Recently I’ve been learning CUDA. What better way to understand how the sausage is made than to skip CUDA itself and emit PTX directly and what better way to do that than using our very own MLIR infra :slight_smile:. To that end, I’ve ported this article How to Optimize a CUDA Matmul Kernel for cuBLAS-like Performance[1] to MLIR. Naturally, the port is via the Python bindings. I was pleasantly surprised that there was almost nothing missing from upstream (just one gpu.object attribute).

There are two instances of this port:

  1. Runnable Colab Notebook (don’t forget to switch to GPU runtime)
  2. mlir-python-extras/examples/cuda_matmul_opt.py

A few features/aspects to point out:

  1. I don’t claim or speak for the sensibility of the progressive optimizations implemented; my goal was only to implement high-fidelity transliterations (the author has a repo with the implementations).
  2. MLIR is used for compiling/lowering gpu.func to PTX but CuPY is used for runtime stuff (cudaMalloc, cuLaunchKernel, etc.). The way this trick is pulled off is by passing the PTX directly to CuPY and letting it compile to device code. This worked out really nicely because CuPY is (of course) a very polished interface to CUDA runtime APIs.
  3. In order to “port” the ubiquitous C++ template parameters, I implemented (in mlir-python-extras) “reified generics”, i.e., generics that magically turn into values. In colab, which is on py310, this looks a little clunky but in py312 this looks very nice:
    @gpu.func
    def sgemm_naive[M, K, N, dtype](
        A: T.memref(M, K, dtype), B: T.memref(K, N, dtype), C: T.memref(M, N, dtype)
    ):
        one = arith.constant(1.0, type=dtype)
        tmp = arith.constant(0, type=dtype)
    
        r = block_dim.x * block_idx.x + thread_idx.x
        c = block_dim.y * block_idx.y + thread_idx.y
    
        for k, tmp in range_(K, iter_args=[tmp]):
            tmp += A[r, k] * B[k, c]
            tmp = yield tmp
        C[r, c] = tmp + one
    
    Note M, K, N, dtype are indeed “reified” in both the function signature and the body.

Anyway I didn’t really cut any corners to put this together so I plan to upstream most of the bindings extensions that I added to mlir-python-extras in the coming weeks (nothing major, mostly convenience wrappers around ops).
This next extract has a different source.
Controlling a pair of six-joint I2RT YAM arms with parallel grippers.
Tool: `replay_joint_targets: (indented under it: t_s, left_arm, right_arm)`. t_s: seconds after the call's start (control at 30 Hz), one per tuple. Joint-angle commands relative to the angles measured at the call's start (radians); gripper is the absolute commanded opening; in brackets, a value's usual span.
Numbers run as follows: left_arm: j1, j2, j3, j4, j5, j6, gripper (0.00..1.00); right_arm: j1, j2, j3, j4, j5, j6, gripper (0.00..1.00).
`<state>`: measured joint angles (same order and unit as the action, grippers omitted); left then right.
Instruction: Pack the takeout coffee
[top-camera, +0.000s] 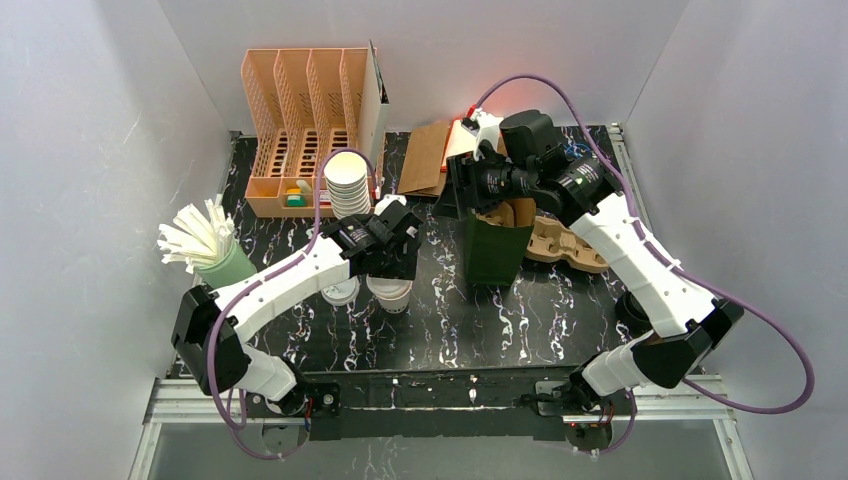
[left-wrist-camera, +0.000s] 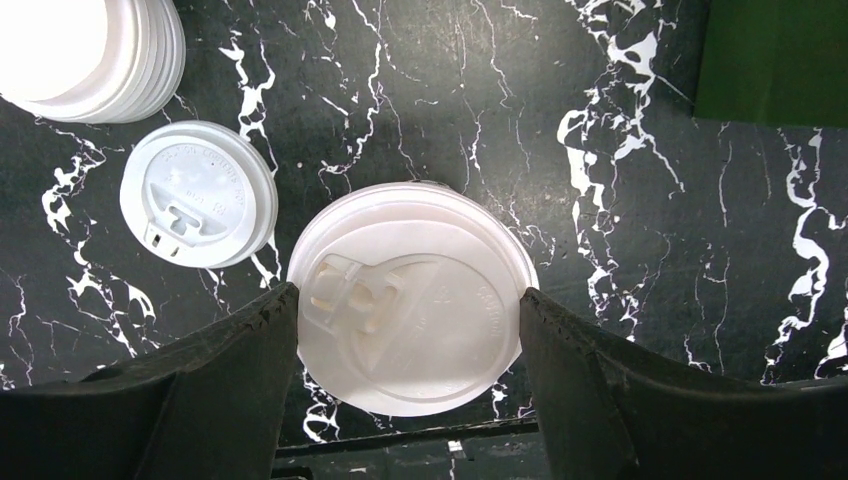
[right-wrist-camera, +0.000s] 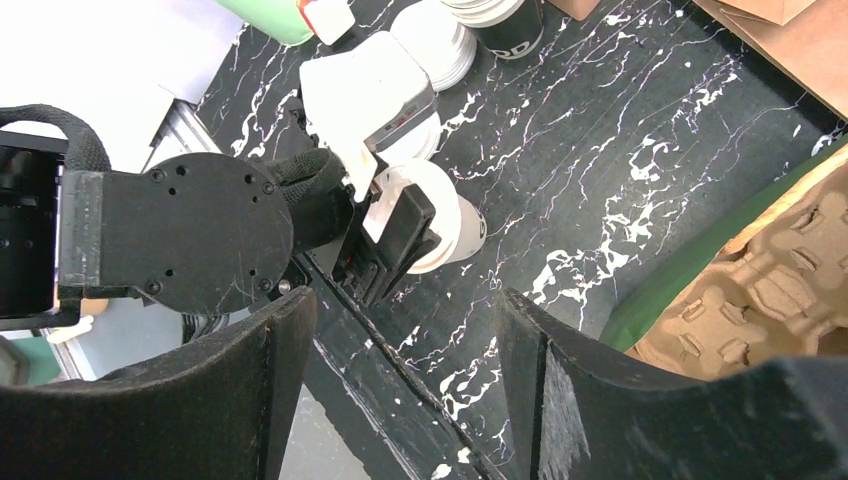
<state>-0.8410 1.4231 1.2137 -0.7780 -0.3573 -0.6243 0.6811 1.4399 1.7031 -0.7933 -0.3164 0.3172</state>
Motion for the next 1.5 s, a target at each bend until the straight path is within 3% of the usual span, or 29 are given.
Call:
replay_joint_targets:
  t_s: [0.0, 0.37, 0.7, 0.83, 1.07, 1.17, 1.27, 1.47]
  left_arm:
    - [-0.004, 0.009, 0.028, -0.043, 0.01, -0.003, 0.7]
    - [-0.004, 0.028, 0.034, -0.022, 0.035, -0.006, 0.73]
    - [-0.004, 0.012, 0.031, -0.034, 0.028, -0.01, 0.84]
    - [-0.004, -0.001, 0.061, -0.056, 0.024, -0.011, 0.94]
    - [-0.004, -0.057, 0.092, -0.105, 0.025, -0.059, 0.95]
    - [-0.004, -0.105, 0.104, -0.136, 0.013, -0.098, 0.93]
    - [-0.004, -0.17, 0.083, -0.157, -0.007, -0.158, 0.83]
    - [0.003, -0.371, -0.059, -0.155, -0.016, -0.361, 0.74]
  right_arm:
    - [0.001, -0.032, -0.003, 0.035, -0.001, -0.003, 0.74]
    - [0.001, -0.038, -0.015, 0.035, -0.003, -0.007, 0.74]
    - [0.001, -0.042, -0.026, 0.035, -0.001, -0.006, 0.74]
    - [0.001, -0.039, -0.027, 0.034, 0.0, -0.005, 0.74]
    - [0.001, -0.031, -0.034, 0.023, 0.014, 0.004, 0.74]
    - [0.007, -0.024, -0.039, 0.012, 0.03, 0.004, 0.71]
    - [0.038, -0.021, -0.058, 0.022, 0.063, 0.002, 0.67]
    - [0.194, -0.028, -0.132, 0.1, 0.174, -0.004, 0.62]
Though the “generics” stuff is probably not a candidate for upstreaming (unless there has recently been a tectonic shift in appetites for how “powerful” the bindings should be :person_shrugging:). I’m also going to keep turning the crank and plan to cross-pollinate with @grypp’s work on tensor cores.

P.S. In principle I think all of this should work for AMD as well (CuPY has experimental support for ROCm) but seeing as I don’t own any ROCm supported devices I can’t test/experiment.


  1. No affiliation. ↩︎

9 Likes

This looks great!
Appreciate you found the feasibility of GPU runtime integration via python.
Previously I tried very simple gpu example with using opencl which works fine.
And for rocm, there’s HIP python binding, not tried but can’t think any reason it doesn’t work.

Probably not relative to your specific example but it’d be also interesting to use transform dialect for tiling and gpu mapping when using mlir python binding.

Probably not relative to your specific example but it’d be also interesting to use transform dialect for tiling and gpu mapping when using mlir python binding.

That’s plenty doable - there are lots of examples in-tree (see mlir/test/python/dialects/transform_*) and in mlir-python-extras.